LeCun likes to illustrate the problem with a comparison: A four-year-old child has absorbed more information about the world through visual perception than the greatest language models have through text. A child intuitively understands that objects don't simply disappear, that heavy things fall, and that actions have consequences. They have developed a world model, an internal representation of physical reality, which they use to make predictions and plan actions. LLMs lack this fundamental ability. They can generate impressively coherent text, but they don't understand the world.
This limitation becomes apparent time and again in practical applications. If you ask GPT-4 to visualize a rotating cube, it fails at a task that any child can easily accomplish. With complex tasks requiring multi-step planning, the models regularly fail. They cannot reliably learn from errors because every token prediction error potentially cascades and amplifies itself. Autoregressive models have a fundamental fragility: an error early in the sequence can ruin the entire result.
LeCun's alternative is world models based on Joint Embedding Predictive Architecture. The basic idea is that AI systems should not learn through text prediction, but rather by predicting abstract representations of future states. Instead of generating pixel by pixel or token by token, the system learns a compressed, structured representation of the world and can use this to mentally simulate different scenarios before acting.
Under LeCun's leadership, Meta has already developed several implementations of this approach. I-JEPA for images and V-JEPA for videos show promising results. These models learn high-level object components and their spatial relationships without relying on intensive data acquisition. They are also significantly more energy-efficient to train than conventional models. The vision is to combine these approaches into hierarchical systems that can operate at different levels of abstraction and timescales.
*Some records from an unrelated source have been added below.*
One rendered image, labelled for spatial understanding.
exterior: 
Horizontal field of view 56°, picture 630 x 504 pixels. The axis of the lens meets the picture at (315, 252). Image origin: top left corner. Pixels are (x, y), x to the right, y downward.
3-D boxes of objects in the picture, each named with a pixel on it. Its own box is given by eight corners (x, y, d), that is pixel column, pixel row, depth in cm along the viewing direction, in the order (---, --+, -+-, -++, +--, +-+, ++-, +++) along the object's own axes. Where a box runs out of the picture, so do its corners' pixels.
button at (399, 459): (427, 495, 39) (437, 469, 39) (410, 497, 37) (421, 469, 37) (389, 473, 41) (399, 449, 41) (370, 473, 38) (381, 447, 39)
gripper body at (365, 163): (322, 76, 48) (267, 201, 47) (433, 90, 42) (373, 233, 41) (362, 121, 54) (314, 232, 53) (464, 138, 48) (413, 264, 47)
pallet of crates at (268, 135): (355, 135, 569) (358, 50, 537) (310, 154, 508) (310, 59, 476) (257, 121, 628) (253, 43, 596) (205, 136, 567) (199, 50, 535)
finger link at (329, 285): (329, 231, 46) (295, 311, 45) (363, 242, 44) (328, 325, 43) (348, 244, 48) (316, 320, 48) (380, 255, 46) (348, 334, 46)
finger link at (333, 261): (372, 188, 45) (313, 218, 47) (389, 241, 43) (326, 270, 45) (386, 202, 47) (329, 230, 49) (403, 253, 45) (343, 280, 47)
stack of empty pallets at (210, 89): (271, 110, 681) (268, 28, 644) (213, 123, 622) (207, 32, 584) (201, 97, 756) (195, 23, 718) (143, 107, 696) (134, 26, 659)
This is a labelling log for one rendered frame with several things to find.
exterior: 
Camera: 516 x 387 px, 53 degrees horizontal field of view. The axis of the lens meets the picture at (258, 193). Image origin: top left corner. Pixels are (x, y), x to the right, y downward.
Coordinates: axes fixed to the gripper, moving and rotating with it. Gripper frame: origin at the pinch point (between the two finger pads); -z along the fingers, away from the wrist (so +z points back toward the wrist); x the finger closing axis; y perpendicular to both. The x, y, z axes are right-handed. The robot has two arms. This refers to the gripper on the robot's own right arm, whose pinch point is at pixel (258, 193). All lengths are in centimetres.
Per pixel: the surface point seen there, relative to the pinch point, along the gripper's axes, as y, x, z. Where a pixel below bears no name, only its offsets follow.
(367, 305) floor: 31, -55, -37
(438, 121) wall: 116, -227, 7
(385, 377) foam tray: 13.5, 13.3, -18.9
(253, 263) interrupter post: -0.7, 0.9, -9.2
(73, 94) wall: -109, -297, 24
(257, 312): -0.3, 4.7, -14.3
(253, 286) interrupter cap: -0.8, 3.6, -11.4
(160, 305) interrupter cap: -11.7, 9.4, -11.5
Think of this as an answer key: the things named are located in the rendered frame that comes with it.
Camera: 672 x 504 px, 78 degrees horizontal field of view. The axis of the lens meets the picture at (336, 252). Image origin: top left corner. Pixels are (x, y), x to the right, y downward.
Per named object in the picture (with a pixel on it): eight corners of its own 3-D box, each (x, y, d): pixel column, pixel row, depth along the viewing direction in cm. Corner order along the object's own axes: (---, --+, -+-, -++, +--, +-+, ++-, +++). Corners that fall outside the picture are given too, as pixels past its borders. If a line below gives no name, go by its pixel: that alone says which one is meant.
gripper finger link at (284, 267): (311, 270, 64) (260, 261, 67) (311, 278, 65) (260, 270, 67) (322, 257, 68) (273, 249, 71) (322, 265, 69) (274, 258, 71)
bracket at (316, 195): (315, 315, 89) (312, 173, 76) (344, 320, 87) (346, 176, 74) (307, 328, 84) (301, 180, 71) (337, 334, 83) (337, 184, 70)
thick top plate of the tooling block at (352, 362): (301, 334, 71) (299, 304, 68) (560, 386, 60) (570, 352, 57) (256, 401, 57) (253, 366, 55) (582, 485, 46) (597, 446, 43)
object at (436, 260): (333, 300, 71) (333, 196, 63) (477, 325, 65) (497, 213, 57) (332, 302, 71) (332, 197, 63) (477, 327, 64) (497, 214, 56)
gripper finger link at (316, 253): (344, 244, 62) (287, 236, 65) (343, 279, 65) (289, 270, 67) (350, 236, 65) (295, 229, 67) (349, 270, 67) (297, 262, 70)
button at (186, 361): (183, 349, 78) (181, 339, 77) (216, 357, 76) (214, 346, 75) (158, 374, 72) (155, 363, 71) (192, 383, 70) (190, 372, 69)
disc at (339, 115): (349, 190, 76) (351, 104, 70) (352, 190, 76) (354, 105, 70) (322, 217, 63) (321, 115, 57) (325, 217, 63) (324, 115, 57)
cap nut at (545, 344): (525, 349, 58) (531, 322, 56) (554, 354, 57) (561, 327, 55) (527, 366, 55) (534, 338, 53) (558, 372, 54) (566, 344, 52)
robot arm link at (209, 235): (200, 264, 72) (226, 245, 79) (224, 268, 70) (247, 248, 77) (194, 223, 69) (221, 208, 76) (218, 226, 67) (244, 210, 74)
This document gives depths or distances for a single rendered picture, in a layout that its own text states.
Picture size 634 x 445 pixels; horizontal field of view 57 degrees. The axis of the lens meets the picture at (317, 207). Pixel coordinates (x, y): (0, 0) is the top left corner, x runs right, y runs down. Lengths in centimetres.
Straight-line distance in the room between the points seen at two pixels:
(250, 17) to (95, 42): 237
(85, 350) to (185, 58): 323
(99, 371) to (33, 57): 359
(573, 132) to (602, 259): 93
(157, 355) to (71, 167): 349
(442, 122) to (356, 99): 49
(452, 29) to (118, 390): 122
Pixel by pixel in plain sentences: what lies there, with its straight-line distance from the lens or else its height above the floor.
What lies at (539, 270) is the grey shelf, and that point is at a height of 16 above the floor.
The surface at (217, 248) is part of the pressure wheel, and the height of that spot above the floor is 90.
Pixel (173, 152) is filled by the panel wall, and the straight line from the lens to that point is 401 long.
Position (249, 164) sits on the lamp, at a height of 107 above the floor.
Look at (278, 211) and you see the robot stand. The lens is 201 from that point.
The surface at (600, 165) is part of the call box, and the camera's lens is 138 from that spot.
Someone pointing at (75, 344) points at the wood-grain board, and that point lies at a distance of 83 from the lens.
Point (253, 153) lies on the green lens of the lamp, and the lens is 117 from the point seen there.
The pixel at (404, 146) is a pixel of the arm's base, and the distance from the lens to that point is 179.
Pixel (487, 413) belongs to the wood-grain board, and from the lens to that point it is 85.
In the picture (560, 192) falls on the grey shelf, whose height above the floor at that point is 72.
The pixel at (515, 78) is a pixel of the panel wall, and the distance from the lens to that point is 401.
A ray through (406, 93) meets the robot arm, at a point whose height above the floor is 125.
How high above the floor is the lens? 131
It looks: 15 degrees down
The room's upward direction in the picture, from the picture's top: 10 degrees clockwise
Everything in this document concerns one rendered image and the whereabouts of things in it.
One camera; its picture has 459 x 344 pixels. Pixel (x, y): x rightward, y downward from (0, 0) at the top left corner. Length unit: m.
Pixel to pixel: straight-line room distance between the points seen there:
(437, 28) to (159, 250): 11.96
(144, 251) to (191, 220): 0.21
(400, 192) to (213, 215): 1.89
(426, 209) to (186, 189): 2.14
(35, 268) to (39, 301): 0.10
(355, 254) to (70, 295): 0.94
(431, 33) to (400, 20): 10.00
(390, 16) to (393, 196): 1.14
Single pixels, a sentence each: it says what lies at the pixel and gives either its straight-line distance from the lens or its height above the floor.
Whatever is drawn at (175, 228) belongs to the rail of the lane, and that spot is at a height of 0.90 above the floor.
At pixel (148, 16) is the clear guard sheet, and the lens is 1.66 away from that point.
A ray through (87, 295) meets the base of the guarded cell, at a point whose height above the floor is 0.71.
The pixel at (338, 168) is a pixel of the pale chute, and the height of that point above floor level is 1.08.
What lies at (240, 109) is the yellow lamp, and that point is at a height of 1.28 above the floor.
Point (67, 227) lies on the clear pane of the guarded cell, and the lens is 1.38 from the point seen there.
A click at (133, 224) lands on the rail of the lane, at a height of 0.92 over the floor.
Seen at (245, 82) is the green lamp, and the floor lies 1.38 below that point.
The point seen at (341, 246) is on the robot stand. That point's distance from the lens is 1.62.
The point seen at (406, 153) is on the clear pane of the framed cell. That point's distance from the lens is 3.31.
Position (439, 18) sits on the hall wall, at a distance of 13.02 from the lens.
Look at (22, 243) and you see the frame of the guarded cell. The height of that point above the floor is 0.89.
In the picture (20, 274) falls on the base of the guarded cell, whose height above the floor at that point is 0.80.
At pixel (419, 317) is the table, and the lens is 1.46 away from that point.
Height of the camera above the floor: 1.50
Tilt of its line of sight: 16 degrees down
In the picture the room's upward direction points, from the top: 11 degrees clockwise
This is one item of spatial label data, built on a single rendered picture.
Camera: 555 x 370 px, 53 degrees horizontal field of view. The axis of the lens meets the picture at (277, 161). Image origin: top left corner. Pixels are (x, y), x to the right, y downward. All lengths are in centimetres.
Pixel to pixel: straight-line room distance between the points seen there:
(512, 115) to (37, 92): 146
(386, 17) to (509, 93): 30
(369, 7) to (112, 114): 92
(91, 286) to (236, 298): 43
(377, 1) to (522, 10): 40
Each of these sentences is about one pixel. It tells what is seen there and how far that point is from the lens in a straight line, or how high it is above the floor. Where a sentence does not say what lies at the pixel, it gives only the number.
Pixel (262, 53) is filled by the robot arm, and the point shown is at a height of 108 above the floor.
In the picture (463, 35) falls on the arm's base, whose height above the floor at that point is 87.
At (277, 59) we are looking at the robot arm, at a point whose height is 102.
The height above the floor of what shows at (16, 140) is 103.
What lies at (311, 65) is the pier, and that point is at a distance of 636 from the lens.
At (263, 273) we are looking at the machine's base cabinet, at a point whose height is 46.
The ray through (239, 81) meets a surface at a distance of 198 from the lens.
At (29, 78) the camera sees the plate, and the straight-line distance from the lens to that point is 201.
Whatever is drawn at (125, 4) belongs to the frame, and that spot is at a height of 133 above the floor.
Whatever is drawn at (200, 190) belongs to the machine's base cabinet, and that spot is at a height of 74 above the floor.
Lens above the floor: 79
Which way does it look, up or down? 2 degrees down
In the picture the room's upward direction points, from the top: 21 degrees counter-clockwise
The crucial difference lies in the nature of the learning process. While LLMs essentially perform pattern matching on steroids, world models aim to grasp the structure and causality of reality. A system with a robust world model could anticipate the consequences of its actions without actually having to carry them out. It could learn from a few examples because it understands the underlying principles, not just superficial correlations.
Organizational dysfunction and Meta's existential crisis
LeCun's departure, however, is not solely a scientific decision, but also the result of organizational dysfunction at Meta. In June 2025, CEO Mark Zuckerberg announced a massive restructuring of the AI divisions. He founded Meta Superintelligence Labs, a new unit with the stated goal of developing Artificial General Intelligence. It was headed by Alexandr Wang, the 28-year-old former CEO of Scale AI, a data preparation company. Meta invested $14.3 billion in Scale AI and recruited over 50 engineers and researchers from competitors.
This decision turned the existing structure upside down. LeCun's Fundamental AI Research Team, which had spent years developing PyTorch and the first Llama models, was marginalized. FAIR was geared towards fundamental research with a five- to ten-year time horizon, while the new superintelligence labs focused on short-term product development. Sources report increasing chaos in Meta's AI departments. Newly hired top talent expressed frustration with the bureaucracy of a large corporation, while established teams saw their influence waning.
The situation worsened due to several restructurings in just six months. In August 2025, Superintelligence Labs was reorganized again, this time into four subunits: a mysterious TBD Lab for new models, a product team, an infrastructure team, and FAIR. Another wave of layoffs followed in October, with approximately 600 employees placed on severance pay. The stated reason: reducing organizational complexity and accelerating AI development.
These constant restructurings stand in stark contrast to the relative stability of competitors like OpenAI, Google, and Anthropic. They point to a fundamental uncertainty at Meta regarding the right strategic direction. Zuckerberg has recognized that Meta is falling behind in the race for AI dominance. Llama 4, launched in April 2025, was a disappointment. While the Maverick model demonstrated good efficiency, it failed dramatically in longer contexts. Allegations surfaced that Meta optimized for benchmarks by specifically training models on common test questions, artificially inflating performance.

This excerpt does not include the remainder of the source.